● Provided material:
════
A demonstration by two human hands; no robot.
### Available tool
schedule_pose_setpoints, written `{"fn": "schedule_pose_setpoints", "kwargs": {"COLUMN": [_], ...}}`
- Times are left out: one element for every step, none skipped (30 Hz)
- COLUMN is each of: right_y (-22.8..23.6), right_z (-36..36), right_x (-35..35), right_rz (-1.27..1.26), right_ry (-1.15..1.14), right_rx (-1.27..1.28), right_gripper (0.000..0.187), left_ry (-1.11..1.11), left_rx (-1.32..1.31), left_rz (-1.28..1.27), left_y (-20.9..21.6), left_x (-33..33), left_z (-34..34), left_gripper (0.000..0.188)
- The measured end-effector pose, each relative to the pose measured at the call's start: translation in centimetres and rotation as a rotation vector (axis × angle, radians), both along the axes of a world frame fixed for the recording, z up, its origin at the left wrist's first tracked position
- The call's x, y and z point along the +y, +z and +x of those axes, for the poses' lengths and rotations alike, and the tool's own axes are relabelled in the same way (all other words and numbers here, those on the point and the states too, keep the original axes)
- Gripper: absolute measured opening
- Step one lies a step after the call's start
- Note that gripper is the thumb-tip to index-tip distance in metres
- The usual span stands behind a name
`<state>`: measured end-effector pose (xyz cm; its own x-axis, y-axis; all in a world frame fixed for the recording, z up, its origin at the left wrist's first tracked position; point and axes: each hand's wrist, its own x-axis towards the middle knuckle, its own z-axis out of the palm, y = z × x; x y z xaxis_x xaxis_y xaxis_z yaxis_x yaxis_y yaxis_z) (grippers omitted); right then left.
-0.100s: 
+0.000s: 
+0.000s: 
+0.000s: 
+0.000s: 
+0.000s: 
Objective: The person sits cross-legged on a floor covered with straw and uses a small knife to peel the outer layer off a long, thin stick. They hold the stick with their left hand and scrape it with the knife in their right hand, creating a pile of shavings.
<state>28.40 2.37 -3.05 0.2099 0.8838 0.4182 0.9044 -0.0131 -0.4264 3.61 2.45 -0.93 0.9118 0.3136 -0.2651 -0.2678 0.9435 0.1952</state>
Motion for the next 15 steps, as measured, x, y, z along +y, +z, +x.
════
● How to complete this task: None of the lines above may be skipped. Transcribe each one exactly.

● Completed task:
A demonstration by two human hands; no robot.
### Available tool
schedule_pose_setpoints, written `{"fn": "schedule_pose_setpoints", "kwargs": {"COLUMN": [_], ...}}`
- Times are left out: one element for every step, none skipped (30 Hz)
- COLUMN is each of: right_y (-22.8..23.6), right_z (-36..36), right_x (-35..35), right_rz (-1.27..1.26), right_ry (-1.15..1.14), right_rx (-1.27..1.28), right_gripper (0.000..0.187), left_ry (-1.11..1.11), left_rx (-1.32..1.31), left_rz (-1.28..1.27), left_y (-20.9..21.6), left_x (-33..33), left_z (-34..34), left_gripper (0.000..0.188)
- The measured end-effector pose, each relative to the pose measured at the call's start: translation in centimetres and rotation as a rotation vector (axis × angle, radians), both along the axes of a world frame fixed for the recording, z up, its origin at the left wrist's first tracked position
- The call's x, y and z point along the +y, +z and +x of those axes, for the poses' lengths and rotations alike, and the tool's own axes are relabelled in the same way (all other words and numbers here, those on the point and the states too, keep the original axes)
- Gripper: absolute measured opening
- Step one lies a step after the call's start
- Note that gripper is the thumb-tip to index-tip distance in metres
- The usual span stands behind a name
`<state>`: measured end-effector pose (xyz cm; its own x-axis, y-axis; all in a world frame fixed for the recording, z up, its origin at the left wrist's first tracked position; point and axes: each hand's wrist, its own x-axis towards the middle knuckle, its own z-axis out of the palm, y = z × x; x y z xaxis_x xaxis_y xaxis_z yaxis_x yaxis_y yaxis_z) (grippers omitted); right then left.
-0.100s: 
+0.000s: 
+0.000s: 
+0.000s: 
+0.000s: 
+0.000s: 
Objective: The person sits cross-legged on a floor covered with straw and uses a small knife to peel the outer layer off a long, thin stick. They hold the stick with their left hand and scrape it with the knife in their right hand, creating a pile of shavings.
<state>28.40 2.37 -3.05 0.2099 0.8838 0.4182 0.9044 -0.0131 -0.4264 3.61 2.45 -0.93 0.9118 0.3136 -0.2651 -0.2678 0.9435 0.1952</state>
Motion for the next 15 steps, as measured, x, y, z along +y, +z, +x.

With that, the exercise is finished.